• Work instructions:
Check each line of the material below for "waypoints", then copy the ones that contain it.

-=-=-

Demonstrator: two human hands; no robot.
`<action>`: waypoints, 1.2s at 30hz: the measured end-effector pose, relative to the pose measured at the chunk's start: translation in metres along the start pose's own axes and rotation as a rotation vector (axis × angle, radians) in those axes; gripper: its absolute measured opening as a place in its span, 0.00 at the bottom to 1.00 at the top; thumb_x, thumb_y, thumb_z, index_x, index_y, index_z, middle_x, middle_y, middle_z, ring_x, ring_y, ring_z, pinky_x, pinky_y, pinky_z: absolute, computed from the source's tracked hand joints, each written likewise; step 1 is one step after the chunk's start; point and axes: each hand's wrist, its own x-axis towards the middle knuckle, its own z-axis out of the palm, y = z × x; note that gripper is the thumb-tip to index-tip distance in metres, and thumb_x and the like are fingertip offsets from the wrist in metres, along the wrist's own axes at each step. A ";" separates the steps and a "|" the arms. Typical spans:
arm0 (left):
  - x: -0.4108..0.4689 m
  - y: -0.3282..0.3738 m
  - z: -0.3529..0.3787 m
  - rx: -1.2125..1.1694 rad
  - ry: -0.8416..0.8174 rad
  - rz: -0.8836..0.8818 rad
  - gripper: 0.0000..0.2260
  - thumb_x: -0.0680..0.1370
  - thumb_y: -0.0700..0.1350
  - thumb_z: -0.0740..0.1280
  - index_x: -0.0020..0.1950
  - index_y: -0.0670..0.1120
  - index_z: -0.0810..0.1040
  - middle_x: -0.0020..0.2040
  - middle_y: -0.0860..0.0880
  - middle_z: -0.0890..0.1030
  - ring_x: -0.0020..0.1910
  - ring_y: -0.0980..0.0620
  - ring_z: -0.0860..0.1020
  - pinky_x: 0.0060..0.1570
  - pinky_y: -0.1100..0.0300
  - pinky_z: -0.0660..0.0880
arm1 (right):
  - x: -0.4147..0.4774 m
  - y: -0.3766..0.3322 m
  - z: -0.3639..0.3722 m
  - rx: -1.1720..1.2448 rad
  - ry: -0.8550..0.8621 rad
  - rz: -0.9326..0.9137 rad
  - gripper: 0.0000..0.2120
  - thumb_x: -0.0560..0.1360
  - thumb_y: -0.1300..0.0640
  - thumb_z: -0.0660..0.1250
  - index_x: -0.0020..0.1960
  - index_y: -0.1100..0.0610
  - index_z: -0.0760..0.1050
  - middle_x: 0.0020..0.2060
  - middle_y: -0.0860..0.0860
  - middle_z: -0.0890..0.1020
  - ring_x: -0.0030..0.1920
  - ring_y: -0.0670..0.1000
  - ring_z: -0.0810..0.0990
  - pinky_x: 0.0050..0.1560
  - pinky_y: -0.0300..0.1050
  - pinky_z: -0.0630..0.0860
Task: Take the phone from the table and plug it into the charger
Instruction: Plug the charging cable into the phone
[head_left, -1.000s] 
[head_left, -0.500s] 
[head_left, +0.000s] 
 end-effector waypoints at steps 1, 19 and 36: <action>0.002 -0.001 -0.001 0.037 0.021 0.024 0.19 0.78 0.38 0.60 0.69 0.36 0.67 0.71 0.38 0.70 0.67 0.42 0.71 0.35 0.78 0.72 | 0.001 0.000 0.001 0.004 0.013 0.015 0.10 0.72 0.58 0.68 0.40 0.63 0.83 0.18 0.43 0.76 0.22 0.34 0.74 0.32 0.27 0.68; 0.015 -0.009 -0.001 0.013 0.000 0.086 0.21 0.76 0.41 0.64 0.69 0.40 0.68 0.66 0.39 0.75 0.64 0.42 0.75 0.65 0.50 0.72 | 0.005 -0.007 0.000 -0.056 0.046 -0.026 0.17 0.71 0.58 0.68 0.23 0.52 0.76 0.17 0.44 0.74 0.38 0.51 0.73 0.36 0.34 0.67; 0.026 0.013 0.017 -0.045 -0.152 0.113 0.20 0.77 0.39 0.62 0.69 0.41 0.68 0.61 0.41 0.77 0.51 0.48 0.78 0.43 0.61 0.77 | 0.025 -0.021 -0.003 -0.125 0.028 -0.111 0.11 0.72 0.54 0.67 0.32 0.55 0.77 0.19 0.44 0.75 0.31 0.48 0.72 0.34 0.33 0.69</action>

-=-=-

• Response below:
`<action>`: waypoints, 1.2s at 30hz: the measured end-effector pose, relative to the pose measured at the chunk's start: translation in metres along the start pose's own axes and rotation as a rotation vector (axis × angle, radians) in those axes; gripper: its absolute measured opening as a place in its span, 0.00 at the bottom to 1.00 at the top; thumb_x, thumb_y, thumb_z, index_x, index_y, index_z, middle_x, middle_y, middle_z, ring_x, ring_y, ring_z, pinky_x, pinky_y, pinky_z: absolute, computed from the source's tracked hand joints, each written likewise; step 1 is one step after the chunk's start; point and axes: each hand's wrist, its own x-axis towards the middle knuckle, its own z-axis out of the palm, y = z × x; note that gripper is the thumb-tip to index-tip distance in metres, and thumb_x and the like are fingertip offsets from the wrist in metres, along the wrist's own axes at each step. A ";" separates the steps and a "|" the arms. Typical spans:
 end-effector waypoints at steps 1, 19 and 36: <action>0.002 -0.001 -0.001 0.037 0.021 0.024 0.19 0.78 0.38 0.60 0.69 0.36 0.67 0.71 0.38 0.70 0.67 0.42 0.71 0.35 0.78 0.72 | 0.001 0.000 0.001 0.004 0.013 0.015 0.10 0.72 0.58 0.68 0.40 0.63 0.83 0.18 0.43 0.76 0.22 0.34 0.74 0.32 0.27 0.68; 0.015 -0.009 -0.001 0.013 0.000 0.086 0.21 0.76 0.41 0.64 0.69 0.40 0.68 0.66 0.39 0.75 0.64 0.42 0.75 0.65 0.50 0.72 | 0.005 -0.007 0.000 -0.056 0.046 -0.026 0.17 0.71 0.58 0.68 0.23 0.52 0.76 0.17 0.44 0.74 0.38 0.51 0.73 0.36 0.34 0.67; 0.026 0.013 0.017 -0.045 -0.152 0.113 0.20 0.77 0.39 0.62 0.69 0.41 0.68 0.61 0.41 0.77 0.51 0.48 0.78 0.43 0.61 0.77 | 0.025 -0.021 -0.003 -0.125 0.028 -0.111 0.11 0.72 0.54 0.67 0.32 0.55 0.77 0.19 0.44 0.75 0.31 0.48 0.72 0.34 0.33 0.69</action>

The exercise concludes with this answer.